Photodioda dapat berfungsi sebagai scanner seperti pada alat “Perancangan Scanner Pembacaan Data KRS/KPRS Berbasis Mikrokontroller AT89S52”. Photodiode pada alat ini menerima cahaya yang kemudian arus pada photodiode akan mendekati satu fasa dengan fluks cahaya. Dengan cara kerjanya kertas KPRS akan masuk, kemudian ditarik oleh motor setteper pertama menunju sensor. Lalu bulatan hitam akan dibaca dalam bit dan dikondisikan dengan rangkaian gerbang logika. Data yang terbaca selanjutnya akan dikirim ke PC melalui port serial mikrokontroller ke port serial PC dan interfacing MAX 232, pada saat KPRS/KRS yang tidak diberi tanda lingkaran hitam menutupi photodiode yang disinari dari atas dengan sumber cahaya maka photodiode masih menerima sebagai intensitas cahaya tersebut dan pada saat kertas KRS/KPRS yang diberi bulatan hitam melewati photodiode maka hanya sebagian kecil saja intensitas cahaya yang diterima photodiode.  Komponen sensor yang tersebut di atas dapat diterapkan pada berbagai peralatan misalnya alarm, pengukuran, pengendalian, dan sebagainya.











V.     KESIMPULAN

Berdasarkan percobaan yang telah dilakukan dapat diambil kesimpulan sebagai berikut:
1.      Pada percobaan sensor LDR diperoleh, semakin jauh jarak penyinaran atau intensitas cahaya yang semakin kecil, resistansi yang diperoleh semakin besar. Hasil ini sesuai dengan teori.

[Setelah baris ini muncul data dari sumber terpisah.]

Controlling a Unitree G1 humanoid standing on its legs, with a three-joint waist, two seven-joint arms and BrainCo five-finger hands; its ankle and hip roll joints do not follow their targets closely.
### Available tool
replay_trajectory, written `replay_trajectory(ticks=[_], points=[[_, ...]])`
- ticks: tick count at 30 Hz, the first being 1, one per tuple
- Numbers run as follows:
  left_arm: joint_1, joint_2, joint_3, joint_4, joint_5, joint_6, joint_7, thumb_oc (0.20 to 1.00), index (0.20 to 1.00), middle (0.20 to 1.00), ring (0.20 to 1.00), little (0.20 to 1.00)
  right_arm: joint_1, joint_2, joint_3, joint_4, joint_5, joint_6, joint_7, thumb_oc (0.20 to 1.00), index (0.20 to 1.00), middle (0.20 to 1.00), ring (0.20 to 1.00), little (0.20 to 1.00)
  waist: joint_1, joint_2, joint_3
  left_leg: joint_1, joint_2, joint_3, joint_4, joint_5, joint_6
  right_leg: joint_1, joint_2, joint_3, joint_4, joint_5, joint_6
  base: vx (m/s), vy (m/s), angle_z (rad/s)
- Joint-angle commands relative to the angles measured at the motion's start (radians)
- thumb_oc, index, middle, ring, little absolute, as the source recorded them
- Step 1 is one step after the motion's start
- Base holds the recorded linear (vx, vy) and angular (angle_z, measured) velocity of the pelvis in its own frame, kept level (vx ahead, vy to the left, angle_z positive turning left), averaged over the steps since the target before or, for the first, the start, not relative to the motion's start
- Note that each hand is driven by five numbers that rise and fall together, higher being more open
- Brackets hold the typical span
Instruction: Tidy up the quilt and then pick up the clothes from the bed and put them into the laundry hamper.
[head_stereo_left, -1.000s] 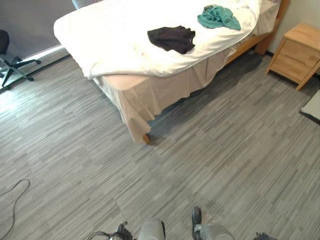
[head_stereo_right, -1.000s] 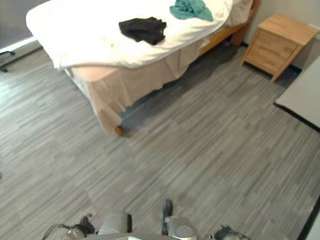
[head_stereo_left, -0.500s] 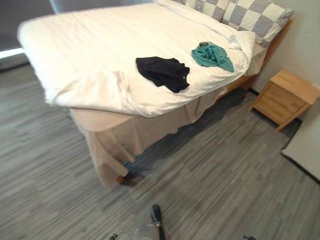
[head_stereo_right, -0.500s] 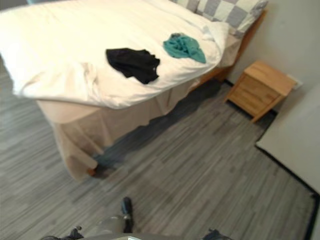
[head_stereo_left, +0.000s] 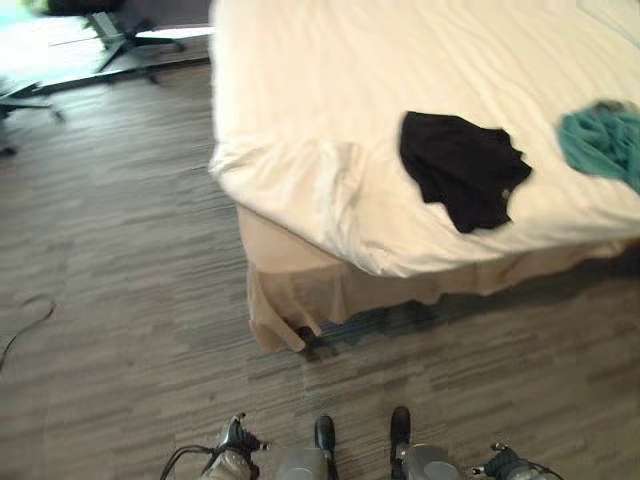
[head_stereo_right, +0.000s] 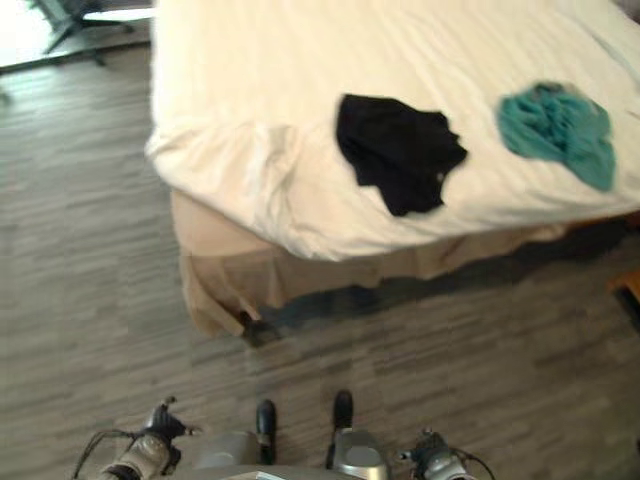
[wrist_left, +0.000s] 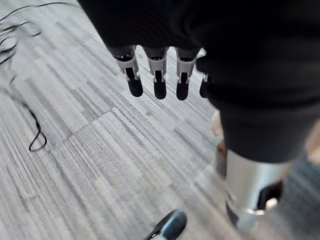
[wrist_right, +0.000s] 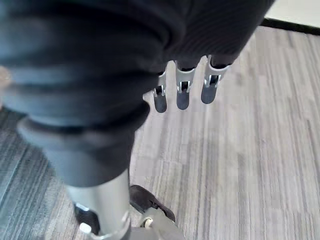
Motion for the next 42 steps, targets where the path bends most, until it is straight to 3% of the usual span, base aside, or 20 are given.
replay_trajectory(ticks=[1,4,6,8,13,17,19,21,22,24,30,33,39,40,41,42], points=[[0.037,0.129,0.183,-0.177,-0.222,-0.079,0.172,1.000,1.000,1.000,1.000,1.000,0.035,-0.040,-0.041,-0.012,-0.011,-0.018,-0.046,1.000,1.000,1.000,1.000,1.000,-0.015,0.023,0.017,0.024,0.141,0.126,-0.119,-0.039,-0.050,-0.054,-0.034,-0.028,0.046,-0.128,0.115,0.13,0.012,1.04],[0.051,0.165,0.252,-0.273,-0.259,-0.106,0.245,1.000,1.000,1.000,1.000,1.000,0.067,-0.032,-0.050,-0.038,-0.025,-0.030,-0.061,1.000,1.000,1.000,1.000,1.000,-0.020,0.025,0.008,0.035,0.151,0.142,-0.149,-0.021,-0.060,-0.056,-0.030,-0.035,0.038,-0.125,0.117,0.10,0.014,0.13],[0.072,0.234,0.337,-0.489,-0.246,-0.151,0.324,1.000,1.000,1.000,1.000,1.000,0.106,-0.022,-0.045,-0.084,-0.037,-0.051,-0.072,1.000,1.000,1.000,1.000,1.000,-0.024,0.022,0.016,0.054,0.159,0.160,-0.170,-0.021,-0.068,-0.055,-0.024,-0.028,0.024,-0.122,0.125,0.07,0.003,-0.10],[0.066,0.257,0.346,-0.549,-0.223,-0.148,0.332,1.000,1.000,1.000,1.000,1.000,0.111,-0.022,-0.044,-0.092,-0.033,-0.053,-0.070,1.000,1.000,1.000,1.000,1.000,-0.026,0.020,0.021,0.054,0.160,0.165,-0.172,-0.021,-0.070,-0.059,-0.024,-0.025,0.024,-0.120,0.127,0.02,0.002,-0.01],[-0.108,0.433,0.286,-0.763,-0.050,-0.126,0.322,1.000,1.000,1.000,1.000,1.000,0.096,-0.041,-0.022,-0.114,-0.008,-0.061,-0.045,1.000,1.000,1.000,1.000,1.000,-0.041,0.016,0.065,0.024,0.165,0.185,-0.177,-0.016,-0.074,-0.125,-0.023,0.005,0.042,-0.108,0.134,-0.04,0.011,-0.12],[-0.400,0.573,0.096,-0.681,0.088,-0.062,0.309,1.000,1.000,1.000,1.000,1.000,0.056,-0.070,0.018,-0.128,0.002,-0.070,-0.036,1.000,1.000,1.000,1.000,1.000,-0.081,0.015,0.104,-0.013,0.171,0.212,-0.176,-0.007,-0.076,-0.197,-0.023,0.032,0.060,-0.088,0.144,-0.08,0.016,-0.36],[-0.665,0.639,-0.086,-0.574,0.170,-0.006,0.301,1.000,1.000,1.000,1.000,1.000,0.032,-0.088,0.040,-0.148,0.010,-0.077,-0.047,1.000,1.000,1.000,1.000,1.000,-0.107,0.015,0.132,-0.048,0.174,0.233,-0.171,0.000,-0.075,-0.253,-0.023,0.051,0.074,-0.070,0.153,-0.08,0.007,-0.40],[-0.848,0.654,-0.232,-0.435,0.229,0.043,0.295,1.000,1.000,1.000,1.000,1.000,0.019,-0.094,0.051,-0.155,0.026,-0.082,-0.061,1.000,1.000,1.000,1.000,1.000,-0.127,0.014,0.152,-0.069,0.177,0.246,-0.163,0.003,-0.075,-0.284,-0.023,0.057,0.084,-0.062,0.159,-0.05,-0.009,-0.37],[-0.860,0.652,-0.242,-0.428,0.227,0.041,0.296,1.000,1.000,1.000,1.000,1.000,0.018,-0.091,0.047,-0.154,0.026,-0.082,-0.062,1.000,1.000,1.000,1.000,1.000,-0.122,0.012,0.153,-0.070,0.177,0.246,-0.163,0.002,-0.075,-0.285,-0.024,0.057,0.085,-0.062,0.159,-0.01,-0.008,-0.34],[-1.090,0.625,-0.440,-0.216,0.335,0.097,0.263,1.000,1.000,1.000,1.000,1.000,-0.004,-0.095,0.066,-0.143,0.060,-0.096,-0.080,1.000,1.000,1.000,1.000,1.000,-0.152,0.016,0.176,-0.097,0.178,0.258,-0.150,0.004,-0.074,-0.320,-0.025,0.070,0.086,-0.047,0.167,-0.02,-0.009,-0.23],[-1.243,0.592,-0.595,-0.024,0.395,0.091,0.199,1.000,1.000,1.000,1.000,1.000,-0.001,-0.085,0.082,-0.137,0.105,-0.124,-0.090,1.000,1.000,1.000,1.000,1.000,-0.182,0.013,0.200,-0.136,0.189,0.280,-0.115,-0.024,-0.086,-0.370,-0.019,0.097,0.082,-0.046,0.179,0.01,0.024,-0.26],[-1.203,0.558,-0.638,0.040,0.471,0.084,0.120,0.200,0.200,0.200,0.200,0.200,0.007,-0.075,0.079,-0.136,0.143,-0.132,-0.085,1.000,1.000,1.000,1.000,1.000,-0.192,0.003,0.197,-0.155,0.203,0.293,-0.087,-0.036,-0.088,-0.386,-0.013,0.105,0.082,-0.042,0.180,-0.01,-0.007,-0.13],[-1.013,0.510,-0.593,0.063,0.521,0.052,0.016,0.200,0.200,0.200,0.200,0.200,0.030,-0.087,0.060,-0.142,0.158,-0.132,-0.075,1.000,1.000,1.000,1.000,1.000,-0.191,0.009,0.154,-0.085,0.212,0.316,-0.097,-0.047,-0.095,-0.332,-0.008,0.108,0.068,-0.051,0.174,0.05,0.012,-0.13],[-0.954,0.501,-0.565,0.054,0.519,0.052,0.011,0.200,0.200,0.200,0.200,0.200,0.018,-0.101,0.054,-0.151,0.161,-0.131,-0.077,1.000,1.000,1.000,1.000,1.000,-0.190,0.013,0.144,-0.064,0.211,0.319,-0.105,-0.049,-0.096,-0.314,-0.008,0.105,0.068,-0.055,0.173,0.06,0.010,-0.30],[-0.697,0.466,-0.451,0.054,0.547,0.050,-0.040,0.200,0.200,0.200,0.200,0.200,-0.017,-0.190,0.059,-0.340,0.089,-0.126,-0.058,1.000,1.000,1.000,1.000,1.000,-0.175,0.020,0.110,-0.002,0.200,0.326,-0.127,-0.042,-0.090,-0.253,-0.008,0.097,0.059,-0.056,0.159,0.14,0.041,-0.28],[-0.691,0.465,-0.448,0.051,0.548,0.050,-0.041,0.200,0.200,0.200,0.200,0.200,-0.013,-0.193,0.059,-0.343,0.089,-0.123,-0.057,1.000,1.000,1.000,1.000,1.000,-0.177,0.027,0.107,0.011,0.199,0.315,-0.133,-0.062,-0.097,-0.239,-0.008,0.099,0.057,-0.073,0.168,0.09,0.035,-0.19]])
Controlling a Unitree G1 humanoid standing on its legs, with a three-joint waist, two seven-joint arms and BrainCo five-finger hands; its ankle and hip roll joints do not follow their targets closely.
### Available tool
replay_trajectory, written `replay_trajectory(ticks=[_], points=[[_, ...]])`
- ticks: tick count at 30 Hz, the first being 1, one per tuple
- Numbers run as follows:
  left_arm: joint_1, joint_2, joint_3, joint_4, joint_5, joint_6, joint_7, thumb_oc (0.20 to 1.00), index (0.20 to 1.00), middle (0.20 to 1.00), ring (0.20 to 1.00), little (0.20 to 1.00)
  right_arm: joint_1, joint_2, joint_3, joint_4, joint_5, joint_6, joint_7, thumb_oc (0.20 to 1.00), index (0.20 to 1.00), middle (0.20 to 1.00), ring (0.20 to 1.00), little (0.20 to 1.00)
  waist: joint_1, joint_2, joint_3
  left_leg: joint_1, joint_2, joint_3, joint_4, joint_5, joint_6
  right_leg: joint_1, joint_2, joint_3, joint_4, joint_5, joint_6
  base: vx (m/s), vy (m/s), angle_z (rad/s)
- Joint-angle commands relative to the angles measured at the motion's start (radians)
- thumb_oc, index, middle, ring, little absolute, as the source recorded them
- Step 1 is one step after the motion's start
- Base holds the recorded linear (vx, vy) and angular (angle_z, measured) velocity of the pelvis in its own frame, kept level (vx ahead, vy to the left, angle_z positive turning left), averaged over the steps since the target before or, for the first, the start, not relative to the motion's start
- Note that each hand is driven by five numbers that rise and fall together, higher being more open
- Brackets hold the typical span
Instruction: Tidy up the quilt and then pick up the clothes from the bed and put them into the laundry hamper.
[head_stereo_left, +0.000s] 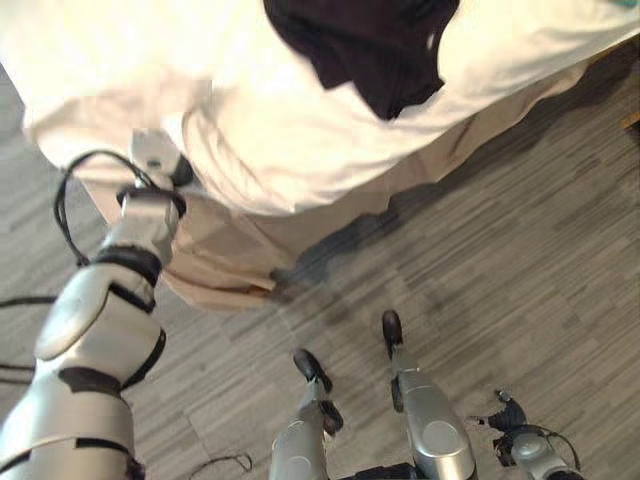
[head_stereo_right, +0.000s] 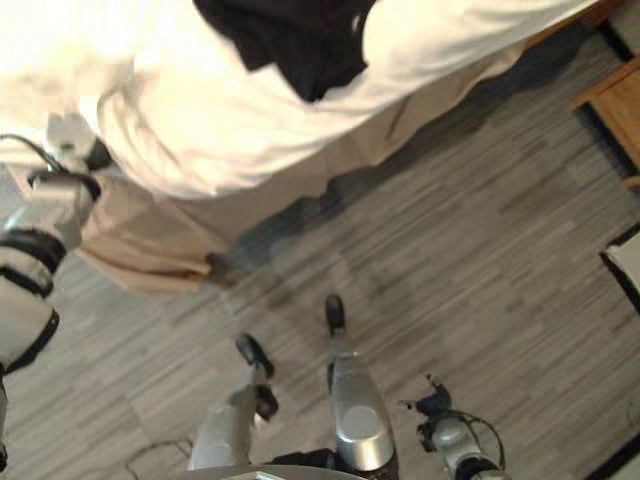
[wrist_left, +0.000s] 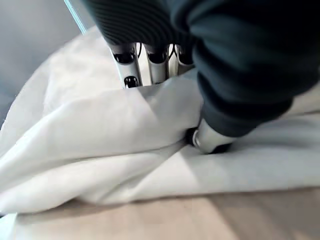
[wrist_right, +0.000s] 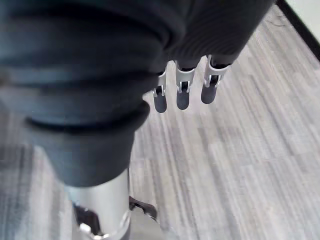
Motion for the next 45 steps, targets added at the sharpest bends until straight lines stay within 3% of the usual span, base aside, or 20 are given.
replay_trajectory(ticks=[1,2,7,9,12,13,14,16,19,21,22,25,29,30,31,36,38,39,42,45], points=[[0.260,-0.041,0.090,0.096,0.055,-0.015,-0.124,0.489,0.489,0.489,0.489,0.489,0.027,-0.105,0.006,-0.226,-0.059,-0.029,0.018,1.000,1.000,1.000,1.000,1.000,0.017,-0.053,-0.049,0.091,0.039,-0.012,0.066,-0.058,-0.050,0.013,-0.065,-0.037,0.088,-0.133,0.119,0.10,0.087,-0.03],[0.440,-0.065,0.203,0.113,0.066,-0.003,-0.143,1.000,1.000,1.000,1.000,1.000,0.039,-0.169,-0.020,-0.461,-0.101,-0.045,0.049,1.000,1.000,1.000,1.000,1.000,0.031,-0.052,-0.068,0.130,0.033,-0.006,0.054,-0.066,-0.048,0.047,-0.064,-0.036,0.078,-0.137,0.118,0.05,0.084,0.11],[0.869,-0.161,0.511,0.168,-0.055,0.013,-0.129,1.000,1.000,1.000,1.000,1.000,-0.046,-0.256,-0.042,-0.792,-0.146,-0.082,0.099,1.000,1.000,1.000,1.000,1.000,0.105,-0.046,-0.110,0.187,0.025,-0.014,0.033,-0.072,-0.039,0.113,-0.065,-0.047,0.060,-0.147,0.108,0.07,0.033,-0.04],[0.958,-0.212,0.584,0.195,-0.148,0.020,-0.116,1.000,1.000,1.000,1.000,1.000,-0.141,-0.262,-0.020,-0.878,-0.152,-0.088,0.097,1.000,1.000,1.000,1.000,1.000,0.144,-0.047,-0.114,0.182,0.023,-0.030,0.029,-0.066,-0.035,0.122,-0.070,-0.059,0.060,-0.149,0.103,0.01,-0.016,0.46],[1.026,-0.272,0.602,0.195,-0.205,0.023,-0.094,1.000,1.000,1.000,1.000,1.000,-0.365,-0.241,0.058,-0.868,-0.165,-0.076,0.061,1.000,1.000,1.000,1.000,1.000,0.202,-0.042,-0.103,0.153,0.017,-0.071,0.028,-0.056,-0.029,0.113,-0.078,-0.088,0.066,-0.150,0.099,-0.07,-0.010,0.61],[1.034,-0.301,0.580,0.184,-0.239,0.024,-0.074,1.000,1.000,1.000,1.000,1.000,-0.520,-0.216,0.123,-0.815,-0.173,-0.052,0.039,0.200,0.200,0.200,0.200,0.200,0.242,-0.039,-0.085,0.128,0.016,-0.101,0.031,-0.050,-0.027,0.104,-0.085,-0.109,0.072,-0.151,0.097,-0.11,-0.012,0.51],[1.033,-0.302,0.582,0.184,-0.239,0.024,-0.074,1.000,1.000,1.000,1.000,1.000,-0.525,-0.215,0.126,-0.812,-0.173,-0.053,0.037,0.200,0.200,0.200,0.200,0.200,0.239,-0.040,-0.085,0.124,0.015,-0.102,0.032,-0.048,-0.027,0.100,-0.085,-0.109,0.071,-0.148,0.096,-0.16,-0.035,1.06],[1.017,-0.326,0.530,0.151,-0.296,0.009,-0.034,1.000,1.000,1.000,1.000,1.000,-0.794,-0.192,0.219,-0.643,-0.138,-0.024,-0.004,0.200,0.200,0.200,0.200,0.200,0.306,-0.037,-0.038,0.066,0.014,-0.160,0.046,-0.036,-0.026,0.074,-0.098,-0.146,0.091,-0.151,0.093,-0.18,-0.044,0.96],[0.949,-0.333,0.442,0.103,-0.337,-0.024,0.005,1.000,1.000,1.000,1.000,1.000,-1.028,-0.139,0.285,-0.374,-0.069,-0.007,-0.041,0.200,0.200,0.200,0.200,0.200,0.358,-0.029,0.017,-0.014,0.015,-0.209,0.067,-0.018,-0.027,0.025,-0.115,-0.179,0.116,-0.147,0.092,-0.14,-0.034,0.35],[0.880,-0.345,0.357,0.065,-0.349,-0.039,0.027,1.000,1.000,1.000,1.000,1.000,-1.107,-0.089,0.312,-0.223,-0.046,0.004,-0.060,0.200,0.200,0.200,0.200,0.200,0.381,-0.016,0.046,-0.065,0.012,-0.239,0.082,-0.008,-0.026,-0.006,-0.126,-0.198,0.136,-0.149,0.093,-0.12,-0.007,0.42],[0.813,-0.367,0.266,0.018,-0.345,-0.055,0.045,1.000,1.000,1.000,1.000,1.000,-1.125,-0.034,0.332,-0.140,-0.046,0.013,-0.072,0.200,0.200,0.200,0.200,0.200,0.394,0.000,0.067,-0.101,0.007,-0.259,0.085,0.000,-0.028,-0.026,-0.136,-0.219,0.153,-0.154,0.096,-0.08,0.016,0.46],[0.761,-0.377,0.205,-0.043,-0.344,-0.060,0.056,1.000,1.000,1.000,1.000,1.000,-1.096,0.007,0.361,-0.126,-0.072,0.021,-0.067,0.200,0.200,0.200,0.200,0.200,0.398,0.016,0.080,-0.130,0.003,-0.276,0.079,0.012,-0.028,-0.045,-0.143,-0.240,0.168,-0.163,0.099,-0.04,0.020,0.38],[0.707,-0.400,0.168,-0.117,-0.375,-0.070,0.080,1.000,1.000,1.000,1.000,1.000,-0.987,0.096,0.376,-0.170,-0.073,0.024,-0.046,0.200,0.200,0.200,0.200,0.200,0.393,0.024,0.082,-0.136,-0.003,-0.297,0.055,0.024,-0.026,-0.051,-0.146,-0.255,0.178,-0.174,0.099,0.01,0.003,0.19],[0.686,-0.417,0.154,-0.132,-0.376,-0.071,0.084,1.000,1.000,1.000,1.000,1.000,-0.865,0.174,0.421,-0.225,-0.075,0.022,0.009,0.200,0.200,0.200,0.200,0.200,0.383,0.021,0.077,-0.121,-0.007,-0.304,0.036,0.023,-0.024,-0.037,-0.145,-0.256,0.173,-0.181,0.098,0.04,0.016,0.20],[0.681,-0.422,0.152,-0.127,-0.374,-0.070,0.085,1.000,1.000,1.000,1.000,1.000,-0.827,0.196,0.434,-0.224,-0.062,0.019,0.024,0.200,0.200,0.200,0.200,0.200,0.379,0.019,0.076,-0.116,-0.008,-0.304,0.033,0.022,-0.023,-0.033,-0.144,-0.256,0.169,-0.182,0.097,0.05,0.024,0.09],[0.660,-0.432,0.152,-0.103,-0.373,-0.067,0.082,1.000,1.000,1.000,1.000,1.000,-0.713,0.250,0.472,-0.276,0.057,-0.007,0.101,0.200,0.200,0.200,0.200,0.200,0.365,0.012,0.072,-0.093,-0.013,-0.298,0.028,0.018,-0.024,-0.016,-0.141,-0.254,0.159,-0.178,0.095,0.01,0.004,0.02],[0.660,-0.433,0.159,-0.091,-0.375,-0.065,0.080,1.000,1.000,1.000,1.000,1.000,-0.686,0.244,0.512,-0.428,0.168,-0.031,0.165,0.200,0.200,0.200,0.200,0.200,0.358,0.001,0.066,-0.078,-0.010,-0.291,0.024,0.015,-0.026,-0.007,-0.137,-0.249,0.154,-0.176,0.096,0.00,0.000,0.00],[0.668,-0.432,0.168,-0.071,-0.373,-0.062,0.073,1.000,1.000,1.000,1.000,1.000,-0.692,0.222,0.544,-0.593,0.261,-0.059,0.212,0.200,0.200,0.200,0.200,0.200,0.349,-0.013,0.054,-0.060,-0.006,-0.280,0.022,0.011,-0.028,0.003,-0.132,-0.241,0.150,-0.177,0.096,0.00,0.000,0.00],[0.682,-0.428,0.199,-0.043,-0.382,-0.060,0.062,1.000,1.000,1.000,1.000,1.000,-0.742,0.160,0.511,-0.751,0.332,-0.105,0.215,0.200,0.200,0.200,0.200,0.200,0.336,-0.027,0.038,-0.049,-0.001,-0.270,0.026,0.004,-0.029,0.009,-0.129,-0.235,0.143,-0.174,0.094,0.02,-0.013,-0.07],[0.704,-0.432,0.246,-0.044,-0.432,-0.077,0.046,1.000,1.000,1.000,1.000,1.000,-0.814,0.058,0.373,-0.891,0.372,-0.182,0.141,0.200,0.200,0.200,0.200,0.200,0.315,-0.035,0.033,-0.044,0.004,-0.246,0.056,-0.015,-0.028,0.007,-0.129,-0.217,0.141,-0.169,0.093,-0.01,-0.010,-0.28]])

2.      Karakteristik LDR menunjukkan penurunan secara tidaklinear terhadap intensitas radiasi. Sehingga grafik antara intensitas cahaya dan resistansi tidak linear.
3.      Pada percobaan photodioda, resistansi yang diperoleh acak. Hal ini dikarenakan adanya kesalahan dalam pembacaan ohmmeter.
4.      Pada saat penyinaran dilakukan dari samping, resistansi yang diperoleh tetap 2 kohm dan tidak semakin besar resistansinya. Hal ini dikarenakan sinar yang diberikan tidak tepat mengenai photodioda.